Meditating this morning on John’s colorful account of the doubting Thomas, I found myself tossing it back and forth with Mark’s simpler account which I was also working through.  I was a day overdue with my Mark reflection, so the topic for my Sunday morning bike ride today was both gospels at once.  As usual, the Lord made lemonade out of this spiritual lemon I had set myself upon. 

It finally occurred to me that the message John was broadcasting here was not what an unbeliever Thomas was, but rather what an unbeliever all of the apostles were, what unbelievers all of us often are.   All of the apostles, all of us, at first couldn’t believe that Jesus had actually risen, conquered death for ever, fulfilled the promised redemption, and instituted a New Covenant by which we all would rise with Him.  Until they experienced Him.  In the flesh, yes.  In the Eucharist, yes.  But mostly in his boundless mercy.

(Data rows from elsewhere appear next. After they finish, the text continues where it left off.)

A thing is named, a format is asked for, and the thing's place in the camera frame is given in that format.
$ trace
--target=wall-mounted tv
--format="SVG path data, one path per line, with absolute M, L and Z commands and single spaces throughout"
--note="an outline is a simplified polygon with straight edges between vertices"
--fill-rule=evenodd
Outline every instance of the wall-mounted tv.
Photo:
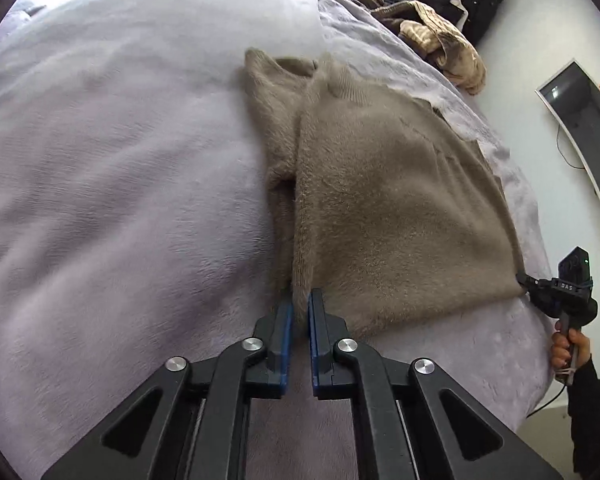
M 571 61 L 537 94 L 569 137 L 600 199 L 600 88 Z

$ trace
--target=wall
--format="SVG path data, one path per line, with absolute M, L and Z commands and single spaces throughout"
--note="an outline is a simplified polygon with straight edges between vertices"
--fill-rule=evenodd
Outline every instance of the wall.
M 558 124 L 534 93 L 573 58 L 600 82 L 600 13 L 590 0 L 505 0 L 478 50 L 488 84 L 477 105 L 536 192 L 554 273 L 576 245 L 589 251 L 600 306 L 600 201 L 586 172 L 562 160 L 555 145 Z M 560 146 L 577 165 L 564 134 Z M 592 338 L 600 375 L 600 312 L 584 332 Z M 552 386 L 550 394 L 557 389 Z

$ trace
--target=black sleeve
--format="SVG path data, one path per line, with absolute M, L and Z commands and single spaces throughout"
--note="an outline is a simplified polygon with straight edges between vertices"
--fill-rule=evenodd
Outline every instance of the black sleeve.
M 592 359 L 576 371 L 568 393 L 573 468 L 587 478 L 600 465 L 600 379 Z

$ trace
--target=beige clothing
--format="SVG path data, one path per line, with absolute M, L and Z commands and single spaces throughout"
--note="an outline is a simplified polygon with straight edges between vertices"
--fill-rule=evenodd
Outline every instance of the beige clothing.
M 482 58 L 455 26 L 421 2 L 398 2 L 371 11 L 381 23 L 397 16 L 416 12 L 423 23 L 404 20 L 398 36 L 422 57 L 431 59 L 454 85 L 471 95 L 482 91 L 486 84 L 486 67 Z
M 428 102 L 325 56 L 246 53 L 267 152 L 276 286 L 304 317 L 311 288 L 353 334 L 522 294 L 500 181 Z

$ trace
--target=metal screw cap
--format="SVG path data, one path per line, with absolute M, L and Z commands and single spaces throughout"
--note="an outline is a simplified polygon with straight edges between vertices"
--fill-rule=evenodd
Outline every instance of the metal screw cap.
M 187 360 L 184 357 L 171 357 L 164 364 L 170 372 L 179 372 L 187 366 Z
M 338 348 L 343 352 L 355 352 L 356 348 L 358 348 L 358 343 L 353 341 L 353 339 L 345 338 L 338 341 Z
M 242 342 L 242 348 L 249 352 L 254 352 L 262 348 L 262 341 L 257 337 L 248 337 Z
M 436 365 L 429 359 L 418 359 L 414 365 L 419 374 L 429 375 L 436 369 Z

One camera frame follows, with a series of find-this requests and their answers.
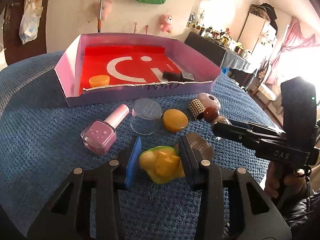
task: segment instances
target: cardboard box
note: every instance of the cardboard box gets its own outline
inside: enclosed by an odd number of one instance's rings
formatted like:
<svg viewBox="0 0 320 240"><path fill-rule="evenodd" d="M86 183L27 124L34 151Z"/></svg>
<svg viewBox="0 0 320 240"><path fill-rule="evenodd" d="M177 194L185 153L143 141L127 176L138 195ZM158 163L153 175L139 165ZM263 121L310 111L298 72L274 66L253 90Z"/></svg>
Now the cardboard box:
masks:
<svg viewBox="0 0 320 240"><path fill-rule="evenodd" d="M109 85L84 89L79 95L86 47L111 45L147 45L165 48L165 55L181 70L192 73L197 82L159 82L137 85ZM221 72L213 62L181 41L134 33L81 34L67 48L55 67L69 106L83 106L138 98L152 98L210 92Z"/></svg>

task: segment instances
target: mirror
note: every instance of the mirror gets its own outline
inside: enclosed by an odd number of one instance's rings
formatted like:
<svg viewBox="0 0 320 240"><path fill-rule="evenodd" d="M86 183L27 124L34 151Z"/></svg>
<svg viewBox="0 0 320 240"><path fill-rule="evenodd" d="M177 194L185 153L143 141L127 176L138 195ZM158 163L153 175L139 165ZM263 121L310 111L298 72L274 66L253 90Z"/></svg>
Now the mirror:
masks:
<svg viewBox="0 0 320 240"><path fill-rule="evenodd" d="M213 8L214 0L195 0L187 27L192 27L192 24L196 26L204 25L206 28L211 26L212 17L214 17Z"/></svg>

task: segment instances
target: sleeve
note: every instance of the sleeve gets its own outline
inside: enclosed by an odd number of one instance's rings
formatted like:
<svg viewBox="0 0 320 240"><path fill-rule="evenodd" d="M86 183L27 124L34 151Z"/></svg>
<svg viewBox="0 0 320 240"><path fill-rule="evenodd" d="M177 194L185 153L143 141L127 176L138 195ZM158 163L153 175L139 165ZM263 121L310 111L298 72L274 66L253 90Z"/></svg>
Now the sleeve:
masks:
<svg viewBox="0 0 320 240"><path fill-rule="evenodd" d="M289 228L291 229L293 239L296 239L296 236L300 235L300 232L303 231L305 225L310 223L309 220L311 215L315 215L314 211L317 209L317 207L320 207L319 203L320 191L311 196L300 199L295 203L290 202L284 205L280 210Z"/></svg>

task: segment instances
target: pink nail polish
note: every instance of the pink nail polish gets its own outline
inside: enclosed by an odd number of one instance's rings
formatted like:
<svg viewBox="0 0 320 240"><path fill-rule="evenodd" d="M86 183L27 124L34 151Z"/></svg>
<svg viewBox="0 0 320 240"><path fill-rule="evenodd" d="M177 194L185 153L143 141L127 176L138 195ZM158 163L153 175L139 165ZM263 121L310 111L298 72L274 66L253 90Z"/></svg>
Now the pink nail polish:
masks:
<svg viewBox="0 0 320 240"><path fill-rule="evenodd" d="M109 117L96 120L81 132L84 145L99 156L105 155L117 139L115 128L129 113L126 105L120 105Z"/></svg>

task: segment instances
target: clear plastic cup
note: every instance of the clear plastic cup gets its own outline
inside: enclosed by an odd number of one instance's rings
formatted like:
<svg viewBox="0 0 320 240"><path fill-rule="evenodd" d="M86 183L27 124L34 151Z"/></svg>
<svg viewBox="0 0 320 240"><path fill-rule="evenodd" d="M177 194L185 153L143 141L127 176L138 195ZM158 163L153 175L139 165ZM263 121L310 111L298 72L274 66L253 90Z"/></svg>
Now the clear plastic cup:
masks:
<svg viewBox="0 0 320 240"><path fill-rule="evenodd" d="M150 98L135 101L130 119L131 128L138 134L149 135L156 131L162 115L161 106Z"/></svg>

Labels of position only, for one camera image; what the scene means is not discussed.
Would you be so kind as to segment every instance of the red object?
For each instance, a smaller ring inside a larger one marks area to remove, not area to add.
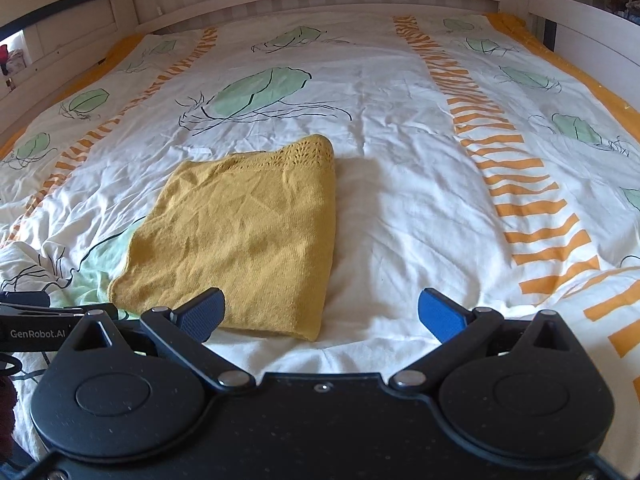
[[[9,377],[0,378],[0,462],[8,459],[13,452],[14,406],[18,395]]]
[[[6,69],[7,61],[9,61],[9,48],[6,45],[0,45],[0,70],[3,75],[9,75]]]

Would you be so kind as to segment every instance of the white duvet cover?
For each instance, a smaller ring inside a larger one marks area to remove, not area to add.
[[[438,344],[417,317],[427,286],[510,317],[553,308],[614,394],[604,456],[637,473],[638,143],[585,85],[484,16],[281,14],[147,36],[0,162],[1,289],[106,301],[181,161],[311,133],[331,140],[337,171],[320,337],[218,330],[207,346],[258,376],[388,377]],[[20,357],[15,438],[41,456],[29,400],[54,354]]]

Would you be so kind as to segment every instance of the yellow knit sweater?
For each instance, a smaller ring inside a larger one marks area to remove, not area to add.
[[[183,162],[133,235],[109,298],[141,314],[217,286],[223,327],[315,340],[334,239],[334,152],[325,137]]]

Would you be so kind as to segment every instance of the metal screw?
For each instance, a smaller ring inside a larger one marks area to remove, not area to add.
[[[238,388],[245,386],[251,380],[251,375],[242,370],[229,370],[222,372],[218,376],[218,382],[227,388]]]
[[[47,475],[47,480],[68,480],[68,478],[64,471],[52,471]]]
[[[319,394],[327,394],[331,391],[333,385],[331,383],[319,383],[314,386],[314,390]]]
[[[394,381],[401,388],[420,386],[427,380],[427,376],[418,370],[402,370],[393,376]]]

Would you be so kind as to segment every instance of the blue gripper pad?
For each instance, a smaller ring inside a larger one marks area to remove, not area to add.
[[[204,343],[225,318],[225,295],[208,288],[171,312],[171,321],[191,338]]]
[[[474,316],[434,288],[425,288],[418,298],[418,318],[438,341],[446,343],[462,332]]]

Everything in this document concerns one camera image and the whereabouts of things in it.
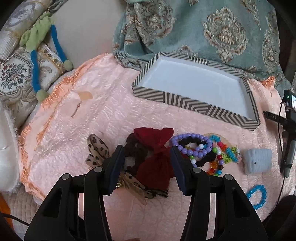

That’s when Mary of Magdala is transformed from weeping basket case to first of the proclaimers of his resurrection.  That’s when Cleopas is converted from discouraged disciple to excited missionary, running five miles back to the apostles in Jerusalem from Emmaus.  That’s when Peter is converted from discouraged sinner to forceful leader of the new Church on the misty shores of Lake Galilee.  And that’s when Thomas is turned.  And that’s when each of us is turned.  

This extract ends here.